**Instructions to follow**:
Among the entries below, find the line with "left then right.", then quote it and each following line up to and including the line with "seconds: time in", and nothing else.

**Saved entries**:

--------

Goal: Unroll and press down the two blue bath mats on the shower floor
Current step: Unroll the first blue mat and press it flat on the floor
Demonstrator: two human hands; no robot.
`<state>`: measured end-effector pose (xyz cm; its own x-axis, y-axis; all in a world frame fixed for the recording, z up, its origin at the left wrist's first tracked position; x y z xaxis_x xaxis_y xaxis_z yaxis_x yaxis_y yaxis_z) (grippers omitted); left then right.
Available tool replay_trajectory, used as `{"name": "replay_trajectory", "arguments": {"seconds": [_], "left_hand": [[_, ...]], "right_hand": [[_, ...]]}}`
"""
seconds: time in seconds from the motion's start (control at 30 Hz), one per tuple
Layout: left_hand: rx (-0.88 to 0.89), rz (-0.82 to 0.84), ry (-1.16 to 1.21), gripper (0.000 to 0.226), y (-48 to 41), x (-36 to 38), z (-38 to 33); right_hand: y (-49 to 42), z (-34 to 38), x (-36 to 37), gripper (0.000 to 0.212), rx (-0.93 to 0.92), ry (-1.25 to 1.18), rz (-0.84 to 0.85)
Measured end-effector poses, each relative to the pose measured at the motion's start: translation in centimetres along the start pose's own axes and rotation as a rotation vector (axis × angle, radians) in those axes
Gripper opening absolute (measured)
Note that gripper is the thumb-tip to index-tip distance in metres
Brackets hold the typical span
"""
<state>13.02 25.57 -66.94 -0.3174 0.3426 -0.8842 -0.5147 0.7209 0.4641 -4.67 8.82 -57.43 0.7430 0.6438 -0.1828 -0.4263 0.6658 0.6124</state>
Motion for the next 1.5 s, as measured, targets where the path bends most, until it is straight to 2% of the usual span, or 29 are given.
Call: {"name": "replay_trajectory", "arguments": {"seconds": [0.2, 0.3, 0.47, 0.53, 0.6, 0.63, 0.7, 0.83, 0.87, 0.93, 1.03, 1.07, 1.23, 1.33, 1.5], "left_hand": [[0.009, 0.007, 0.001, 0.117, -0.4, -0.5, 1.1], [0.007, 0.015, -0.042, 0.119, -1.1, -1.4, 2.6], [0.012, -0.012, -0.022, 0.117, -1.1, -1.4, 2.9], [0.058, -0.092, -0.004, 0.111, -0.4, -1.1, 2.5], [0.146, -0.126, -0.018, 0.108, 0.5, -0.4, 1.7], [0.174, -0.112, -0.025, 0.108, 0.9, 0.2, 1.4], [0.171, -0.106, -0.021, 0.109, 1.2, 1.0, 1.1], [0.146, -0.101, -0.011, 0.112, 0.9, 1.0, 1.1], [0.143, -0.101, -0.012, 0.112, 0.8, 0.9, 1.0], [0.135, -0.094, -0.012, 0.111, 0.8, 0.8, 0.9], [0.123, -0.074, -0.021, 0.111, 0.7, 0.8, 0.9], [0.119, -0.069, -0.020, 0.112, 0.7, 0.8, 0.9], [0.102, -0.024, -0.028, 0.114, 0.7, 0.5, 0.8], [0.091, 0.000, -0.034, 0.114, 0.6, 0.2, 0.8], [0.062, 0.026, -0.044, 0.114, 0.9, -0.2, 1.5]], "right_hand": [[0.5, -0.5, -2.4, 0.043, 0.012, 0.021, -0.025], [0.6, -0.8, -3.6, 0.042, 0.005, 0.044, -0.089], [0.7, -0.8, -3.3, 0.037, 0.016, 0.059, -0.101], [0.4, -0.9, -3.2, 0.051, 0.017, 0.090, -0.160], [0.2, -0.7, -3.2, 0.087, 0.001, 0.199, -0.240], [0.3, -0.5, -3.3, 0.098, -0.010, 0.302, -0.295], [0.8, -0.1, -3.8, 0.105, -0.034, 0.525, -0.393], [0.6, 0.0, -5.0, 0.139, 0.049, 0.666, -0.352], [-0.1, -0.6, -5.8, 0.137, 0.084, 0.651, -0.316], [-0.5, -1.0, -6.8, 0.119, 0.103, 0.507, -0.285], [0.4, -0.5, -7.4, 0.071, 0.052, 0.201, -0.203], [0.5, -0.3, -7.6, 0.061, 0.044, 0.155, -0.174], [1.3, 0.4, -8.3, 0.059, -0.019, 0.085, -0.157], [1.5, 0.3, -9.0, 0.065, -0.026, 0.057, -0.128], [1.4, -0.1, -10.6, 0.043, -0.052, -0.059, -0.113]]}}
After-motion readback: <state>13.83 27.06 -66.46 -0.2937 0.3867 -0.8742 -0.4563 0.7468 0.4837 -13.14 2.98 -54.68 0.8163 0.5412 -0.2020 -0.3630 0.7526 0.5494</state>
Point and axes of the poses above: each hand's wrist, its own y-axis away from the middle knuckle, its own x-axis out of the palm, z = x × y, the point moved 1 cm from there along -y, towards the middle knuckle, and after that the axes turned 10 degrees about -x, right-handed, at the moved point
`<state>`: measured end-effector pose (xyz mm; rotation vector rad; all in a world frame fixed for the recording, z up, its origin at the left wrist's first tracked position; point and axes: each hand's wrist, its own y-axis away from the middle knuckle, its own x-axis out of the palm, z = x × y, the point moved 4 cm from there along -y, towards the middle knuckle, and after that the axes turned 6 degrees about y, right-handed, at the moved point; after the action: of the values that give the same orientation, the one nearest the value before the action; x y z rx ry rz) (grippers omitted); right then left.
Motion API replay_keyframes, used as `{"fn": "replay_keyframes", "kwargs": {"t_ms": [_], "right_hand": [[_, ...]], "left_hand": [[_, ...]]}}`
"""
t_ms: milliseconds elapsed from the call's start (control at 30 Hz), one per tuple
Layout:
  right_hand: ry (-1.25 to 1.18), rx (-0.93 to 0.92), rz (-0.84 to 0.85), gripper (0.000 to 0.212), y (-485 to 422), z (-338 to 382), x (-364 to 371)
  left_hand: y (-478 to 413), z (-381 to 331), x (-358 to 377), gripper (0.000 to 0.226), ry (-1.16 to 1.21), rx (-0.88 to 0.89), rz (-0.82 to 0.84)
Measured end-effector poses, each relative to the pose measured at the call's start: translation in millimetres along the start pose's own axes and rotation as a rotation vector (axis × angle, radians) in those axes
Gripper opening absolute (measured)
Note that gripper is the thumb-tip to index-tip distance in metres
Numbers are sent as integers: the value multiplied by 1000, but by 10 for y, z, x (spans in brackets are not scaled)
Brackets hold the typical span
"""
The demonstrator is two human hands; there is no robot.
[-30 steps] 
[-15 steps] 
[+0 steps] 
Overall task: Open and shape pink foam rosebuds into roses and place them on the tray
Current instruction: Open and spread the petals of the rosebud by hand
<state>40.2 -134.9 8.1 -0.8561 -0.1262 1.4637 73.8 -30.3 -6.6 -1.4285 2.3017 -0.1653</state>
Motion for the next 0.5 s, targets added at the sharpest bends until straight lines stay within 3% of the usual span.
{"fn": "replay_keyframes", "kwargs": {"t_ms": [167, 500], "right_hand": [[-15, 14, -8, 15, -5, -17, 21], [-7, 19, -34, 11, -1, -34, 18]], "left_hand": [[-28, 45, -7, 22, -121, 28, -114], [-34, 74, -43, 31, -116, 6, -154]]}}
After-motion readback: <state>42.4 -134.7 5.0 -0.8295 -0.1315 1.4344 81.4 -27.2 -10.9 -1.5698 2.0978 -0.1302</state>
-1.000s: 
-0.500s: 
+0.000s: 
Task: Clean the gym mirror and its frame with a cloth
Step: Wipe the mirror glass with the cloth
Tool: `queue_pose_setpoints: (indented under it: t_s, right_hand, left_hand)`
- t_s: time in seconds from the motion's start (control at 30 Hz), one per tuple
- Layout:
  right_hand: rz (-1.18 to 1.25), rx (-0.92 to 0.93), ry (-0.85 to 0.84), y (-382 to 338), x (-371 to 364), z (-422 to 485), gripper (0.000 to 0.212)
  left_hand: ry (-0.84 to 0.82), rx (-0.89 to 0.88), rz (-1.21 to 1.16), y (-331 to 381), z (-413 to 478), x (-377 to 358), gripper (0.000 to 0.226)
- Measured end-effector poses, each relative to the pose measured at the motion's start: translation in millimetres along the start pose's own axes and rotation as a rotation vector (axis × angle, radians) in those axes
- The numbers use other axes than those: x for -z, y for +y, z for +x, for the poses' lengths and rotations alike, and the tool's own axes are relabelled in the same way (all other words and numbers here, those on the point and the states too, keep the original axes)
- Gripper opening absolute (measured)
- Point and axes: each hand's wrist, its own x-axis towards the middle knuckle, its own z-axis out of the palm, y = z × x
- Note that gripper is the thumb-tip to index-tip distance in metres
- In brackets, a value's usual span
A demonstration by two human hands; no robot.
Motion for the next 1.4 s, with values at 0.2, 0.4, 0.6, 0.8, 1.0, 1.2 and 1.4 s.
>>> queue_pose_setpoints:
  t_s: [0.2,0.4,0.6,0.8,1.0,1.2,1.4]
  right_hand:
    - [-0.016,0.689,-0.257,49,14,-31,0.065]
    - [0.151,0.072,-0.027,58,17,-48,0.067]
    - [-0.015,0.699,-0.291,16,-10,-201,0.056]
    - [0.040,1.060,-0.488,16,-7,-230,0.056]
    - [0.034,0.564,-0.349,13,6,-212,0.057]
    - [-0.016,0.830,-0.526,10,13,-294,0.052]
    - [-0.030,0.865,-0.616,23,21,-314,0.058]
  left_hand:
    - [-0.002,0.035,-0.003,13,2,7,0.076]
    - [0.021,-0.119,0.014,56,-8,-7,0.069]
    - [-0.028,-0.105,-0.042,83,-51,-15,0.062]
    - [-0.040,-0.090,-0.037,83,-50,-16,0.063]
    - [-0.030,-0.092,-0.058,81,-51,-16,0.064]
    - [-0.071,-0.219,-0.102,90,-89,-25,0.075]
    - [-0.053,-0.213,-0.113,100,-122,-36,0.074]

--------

**Response area**:
`<state>`: measured end-effector pose (xyz cm; its own x-axis, y-axis; all in a world frame fixed for the recording, z up, its origin at the left wrist's first tracked position; x y z xaxis_x xaxis_y xaxis_z yaxis_x yaxis_y yaxis_z) (grippers omitted); left then right.
Available tool replay_trajectory, used as `{"name": "replay_trajectory", "arguments": {"seconds": [_], "left_hand": [[_, ...]], "right_hand": [[_, ...]]}}`
"""
seconds: time in seconds from the motion's start (control at 30 Hz), one per tuple

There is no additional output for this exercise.